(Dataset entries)
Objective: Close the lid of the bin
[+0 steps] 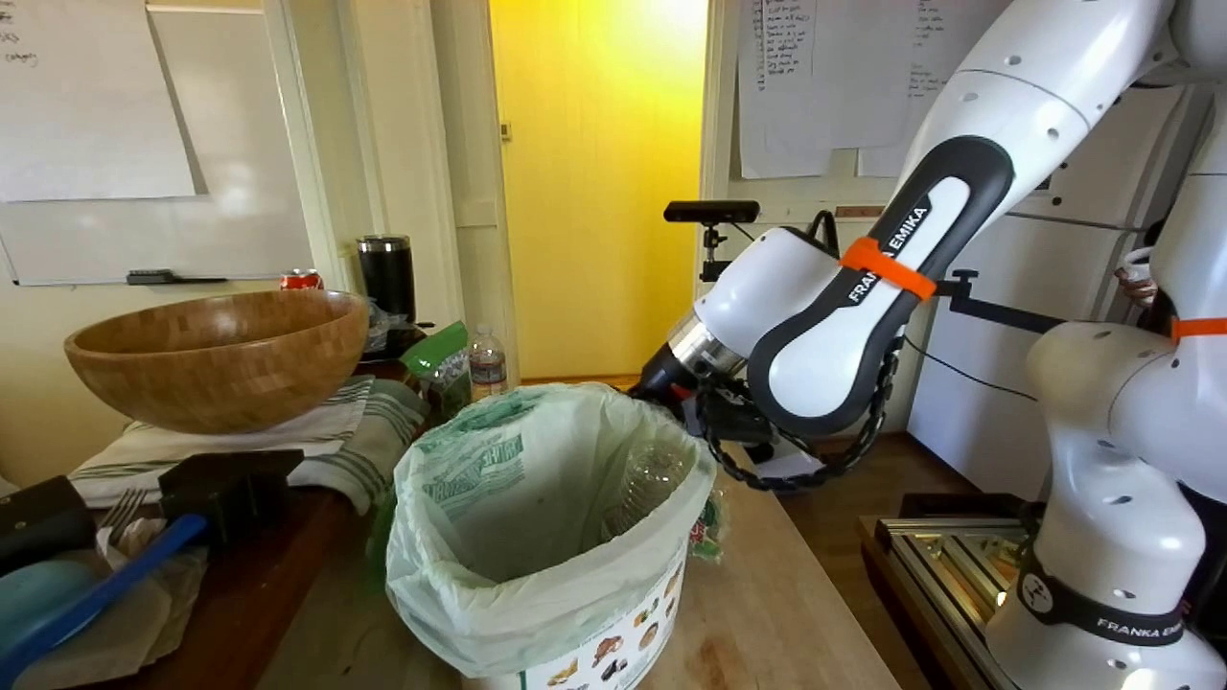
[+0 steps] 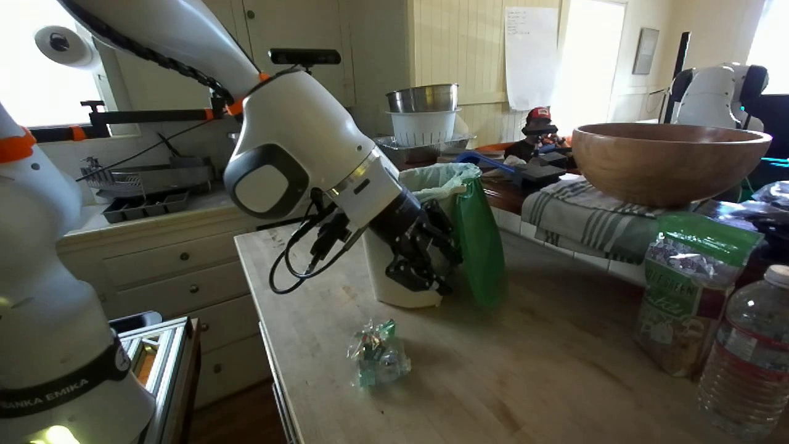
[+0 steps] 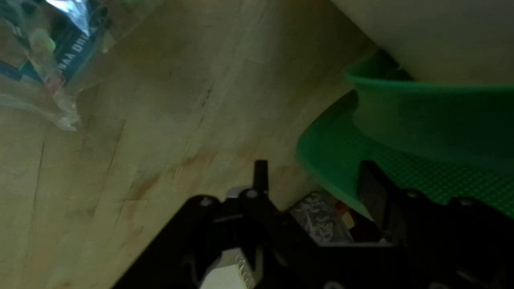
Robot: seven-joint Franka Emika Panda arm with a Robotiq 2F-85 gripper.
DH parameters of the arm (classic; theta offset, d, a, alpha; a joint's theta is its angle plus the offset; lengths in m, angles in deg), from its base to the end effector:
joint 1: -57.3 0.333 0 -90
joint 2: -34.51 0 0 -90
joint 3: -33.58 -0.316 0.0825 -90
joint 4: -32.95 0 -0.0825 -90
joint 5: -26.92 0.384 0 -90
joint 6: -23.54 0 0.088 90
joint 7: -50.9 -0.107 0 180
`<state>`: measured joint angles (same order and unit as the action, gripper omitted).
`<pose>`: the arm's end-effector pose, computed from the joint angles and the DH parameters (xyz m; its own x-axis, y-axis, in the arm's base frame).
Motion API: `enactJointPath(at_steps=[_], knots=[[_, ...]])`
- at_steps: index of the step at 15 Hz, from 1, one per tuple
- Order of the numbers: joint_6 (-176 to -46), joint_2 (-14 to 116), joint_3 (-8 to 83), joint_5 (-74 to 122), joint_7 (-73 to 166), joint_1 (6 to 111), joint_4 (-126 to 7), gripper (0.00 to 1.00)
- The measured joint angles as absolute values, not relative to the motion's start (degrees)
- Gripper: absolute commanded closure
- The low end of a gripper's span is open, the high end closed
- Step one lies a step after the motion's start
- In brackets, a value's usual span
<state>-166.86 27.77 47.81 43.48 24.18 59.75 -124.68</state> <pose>0.4207 -0.1178 0.3300 0.3949 -0.7915 0.4664 -0.6887 -0.5911 -0.4199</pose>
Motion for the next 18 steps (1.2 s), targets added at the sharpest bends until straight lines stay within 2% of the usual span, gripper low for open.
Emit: enactJointPath(at_steps=[1,2,7,11,18], knots=[[-165.67,27.87,48.32,43.31,24.18,60.3,-124.61,0.02],[-163.48,27.45,49.06,43.11,24.18,61.37,-124.41,0.0],[-149.03,23.24,54.12,44.44,29.2,70.34,-124.21,0.0],[-141.6,22.31,55.8,44.26,33.51,71.4,-124.11,0.0],[-138.91,22.15,45.31,43.79,40.04,61.8,-124.15,0.0]])
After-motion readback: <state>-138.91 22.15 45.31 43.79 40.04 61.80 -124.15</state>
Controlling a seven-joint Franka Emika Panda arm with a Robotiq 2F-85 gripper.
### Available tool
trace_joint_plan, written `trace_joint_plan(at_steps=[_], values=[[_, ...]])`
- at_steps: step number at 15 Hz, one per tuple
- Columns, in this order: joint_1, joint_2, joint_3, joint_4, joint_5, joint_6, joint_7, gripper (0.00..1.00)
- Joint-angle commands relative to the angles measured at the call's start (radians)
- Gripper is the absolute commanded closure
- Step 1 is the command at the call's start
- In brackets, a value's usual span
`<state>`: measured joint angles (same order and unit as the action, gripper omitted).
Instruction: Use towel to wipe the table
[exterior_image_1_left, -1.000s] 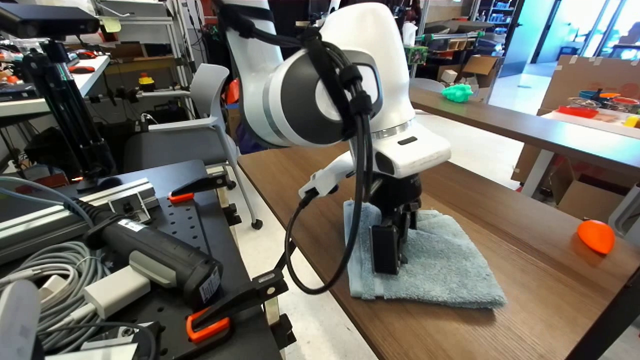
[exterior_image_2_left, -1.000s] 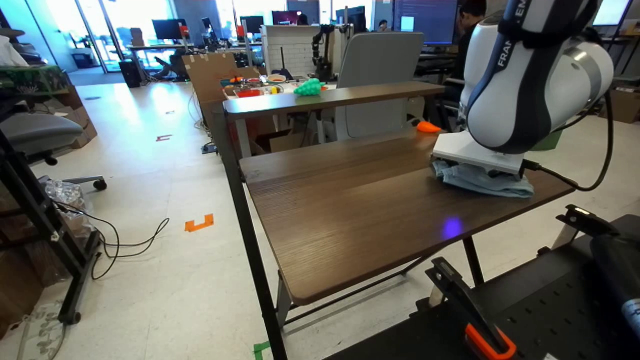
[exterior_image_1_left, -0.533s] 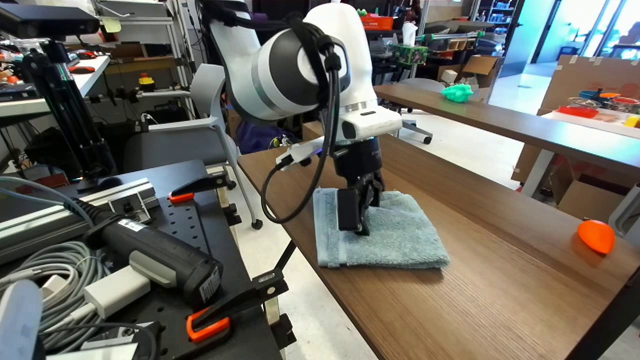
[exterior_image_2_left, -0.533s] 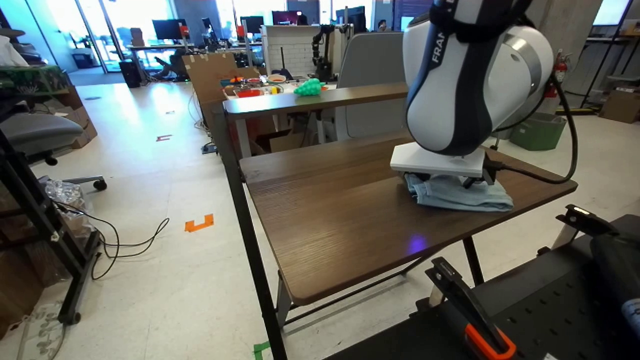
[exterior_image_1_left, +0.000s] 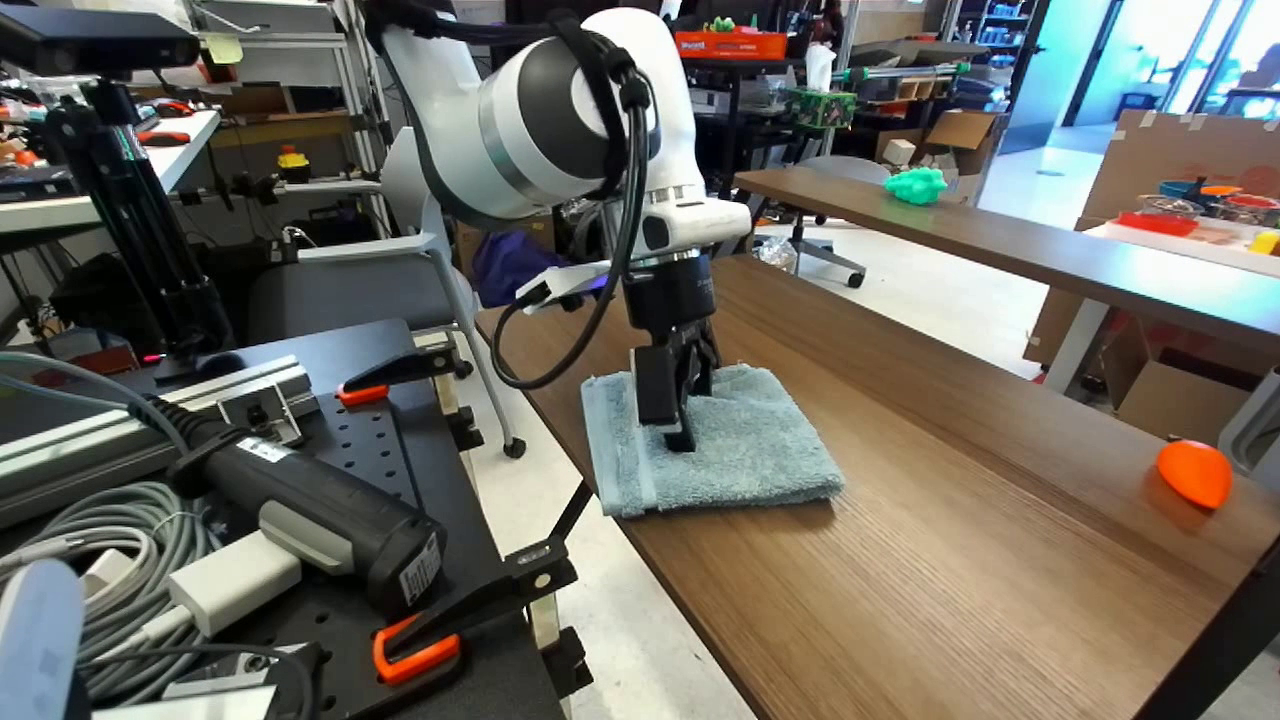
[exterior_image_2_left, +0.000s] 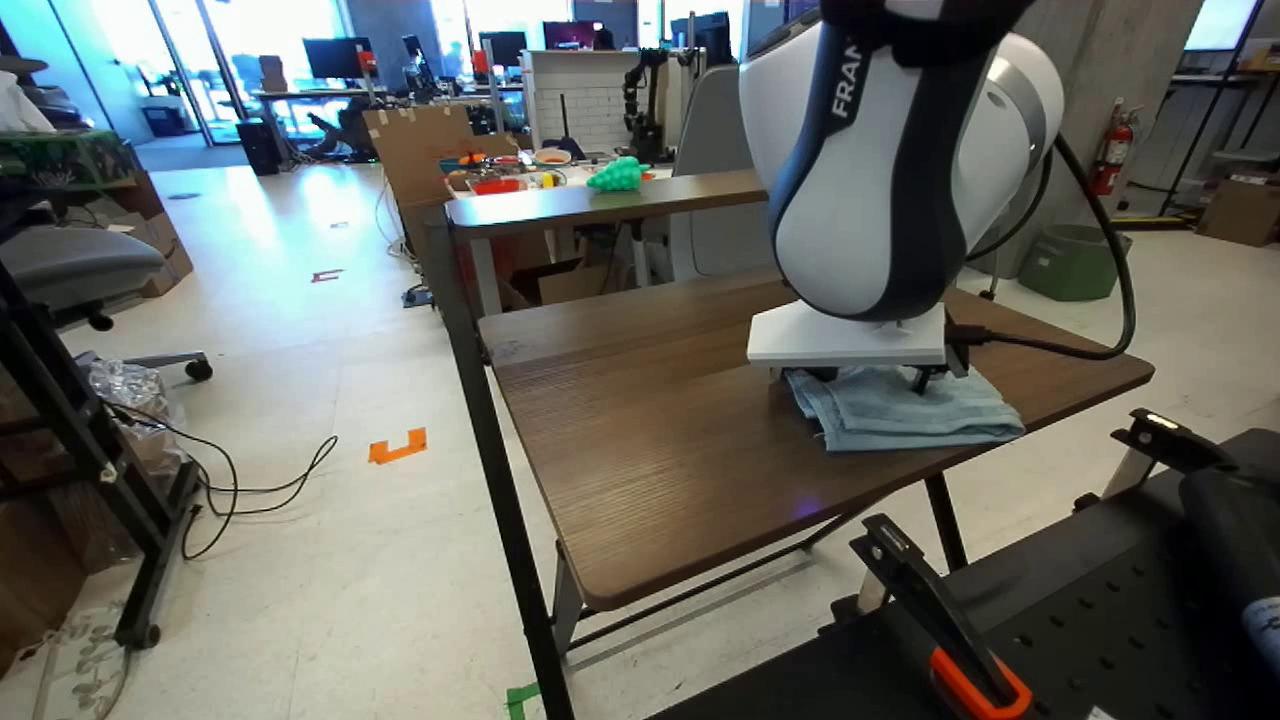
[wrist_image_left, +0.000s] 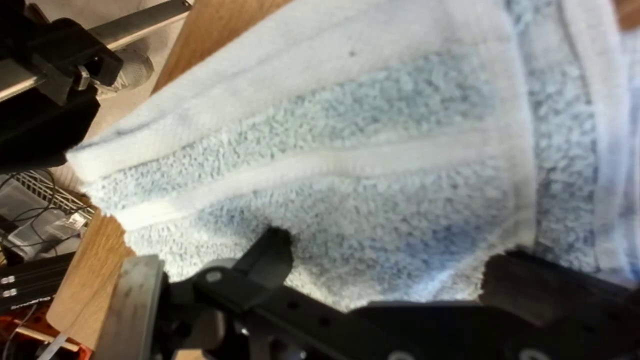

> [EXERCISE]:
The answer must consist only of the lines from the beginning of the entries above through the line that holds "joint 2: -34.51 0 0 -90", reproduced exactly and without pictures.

> [SOLUTION FOR THIS PROBLEM]:
Objective: Close the lid of the bin
[+0 steps] 
[+0 steps] 
[+0 steps] 
Robot: seven-joint Franka Emika Panda arm with a Robotiq 2F-85 gripper.
DH parameters of the arm (classic; theta offset, d, a, alpha; a joint's theta is its angle plus the offset; lengths in m, angles in deg), from its base to the end effector:
joint 1: -57.3 0.333 0 -90
joint 2: -34.51 0 0 -90

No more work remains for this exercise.